Review by Annar Veröld.
In cleverly haunting ways, Shearwater echoed among The Holy Bibles stashed between pew envelopes and hymn books at the Central Presbyterian Church in Austin, Texas. An unusual, yet fascinating performance titled “The Island Arc”, featured Shearwater’s three latest albums, Palo Santo, Rook, and The Golden Archipelago. Shearwater’s acoustics resonated brilliantly in the polished halls and among the stained glass windows of the church. Fans wouldn’t mind branding this a holy event, especially after seeing the lead singer, Jonathan Meiburg, sing angelically in front of a giant wooden cross.
Meiburg began the evenings with the band’s plan on how they will be performing all three albums in their entirety, by explaining that all three albums will be performed one at a time with ten minute intermissions, because “Who would want to sit in wooden pews for three hours without a break?”
Shearwater began the lengthy evening with Palo Santo’s “La Dame et la licorne”, giving the audience a general idea of the incredible acoustics that were in store for the evenings.
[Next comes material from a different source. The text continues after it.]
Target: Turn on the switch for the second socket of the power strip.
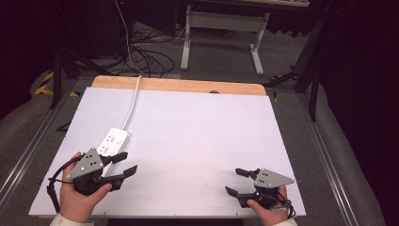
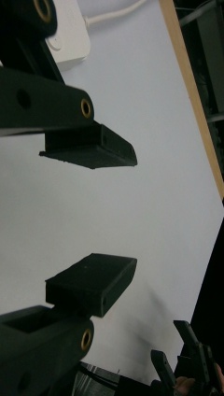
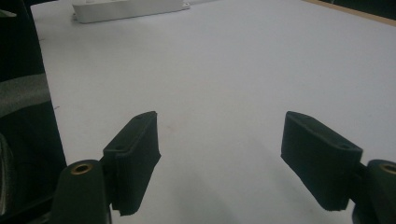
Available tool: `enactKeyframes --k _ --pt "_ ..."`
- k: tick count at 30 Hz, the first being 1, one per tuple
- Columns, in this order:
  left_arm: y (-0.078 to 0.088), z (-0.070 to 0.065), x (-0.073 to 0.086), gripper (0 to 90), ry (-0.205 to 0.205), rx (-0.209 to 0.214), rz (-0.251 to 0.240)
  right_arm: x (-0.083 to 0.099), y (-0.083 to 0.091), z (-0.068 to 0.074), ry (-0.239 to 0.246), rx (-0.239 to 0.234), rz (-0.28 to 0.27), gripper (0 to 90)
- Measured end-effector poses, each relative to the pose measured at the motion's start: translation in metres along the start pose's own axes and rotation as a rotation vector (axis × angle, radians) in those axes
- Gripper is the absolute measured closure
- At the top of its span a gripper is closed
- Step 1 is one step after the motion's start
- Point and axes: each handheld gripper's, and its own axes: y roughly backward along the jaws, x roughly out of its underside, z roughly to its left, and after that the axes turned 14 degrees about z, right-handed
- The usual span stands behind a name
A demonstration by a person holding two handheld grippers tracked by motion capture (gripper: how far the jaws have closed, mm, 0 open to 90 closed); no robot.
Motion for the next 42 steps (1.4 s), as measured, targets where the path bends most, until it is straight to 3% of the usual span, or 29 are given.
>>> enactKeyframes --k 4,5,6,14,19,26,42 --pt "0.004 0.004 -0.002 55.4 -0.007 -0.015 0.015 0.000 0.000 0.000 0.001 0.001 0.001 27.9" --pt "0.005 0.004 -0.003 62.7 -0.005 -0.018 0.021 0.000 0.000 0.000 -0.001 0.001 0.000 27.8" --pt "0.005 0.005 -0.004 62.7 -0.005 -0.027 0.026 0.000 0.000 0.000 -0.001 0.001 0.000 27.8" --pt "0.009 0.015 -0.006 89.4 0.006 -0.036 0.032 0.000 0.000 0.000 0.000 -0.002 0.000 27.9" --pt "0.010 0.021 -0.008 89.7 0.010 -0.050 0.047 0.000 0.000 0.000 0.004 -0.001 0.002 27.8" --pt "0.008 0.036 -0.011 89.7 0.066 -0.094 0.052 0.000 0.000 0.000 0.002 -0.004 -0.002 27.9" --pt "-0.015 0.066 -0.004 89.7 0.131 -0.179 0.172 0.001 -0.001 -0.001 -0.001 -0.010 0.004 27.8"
The first album continued, ranging from the sorrowful and eerie tracks, “Palo Santo” and “White Waves”— which sent chills with the haunting lines “The things that we did here will never die”– to the upbeat freedom anthem, “Seventy Four Seventy Five.”
After a ten minute intermission, Shearwater eased into Rooks “On the Death of the Waters”. Shearwater continued to perform the entire album, featuring songs such as “Home Life”, “I Was a Cloud”, and the audience favorite “Century Eyes”. Jonathan Meiburg’s bone chilling falsetto was captivating during “The Snow Leopard”, which also featured sweet brass that echoed crisply among the pews of the church.
The final album, The Golden Archipelago, sealed The Island Arc concert with the most goose-bump inducing performances. The luring percussion from “Castaways”, and the grandiose vocals and from “Black Eyes” gave awing performances from Shearwater.
The most emotional tracks showcased were “Meridian” and “Missing Islands”, which were performed first and last for the final album of the evening. Both songs featured recordings of the devastated, yet painfully hopeful people of Bikini Atoll singing their national anthem. During “Missing Islands”, Austin City Police and ambulance sirens rang vibrantly in tune to the heart-felt piece, as the sorrowful chords became climactic—an interesting and timely coincidence even Shearwater’s cellist could not help but to smirk.
Despite a few minor technical difficulties, such as stage-power outages and speaker malfunctions, Shearwater performed their albums flawlessly; Shearwater’s intelligent and poetic lyrics and beautiful compositions resonated brilliantly in the walk-ways of the Central Presbyterian Church.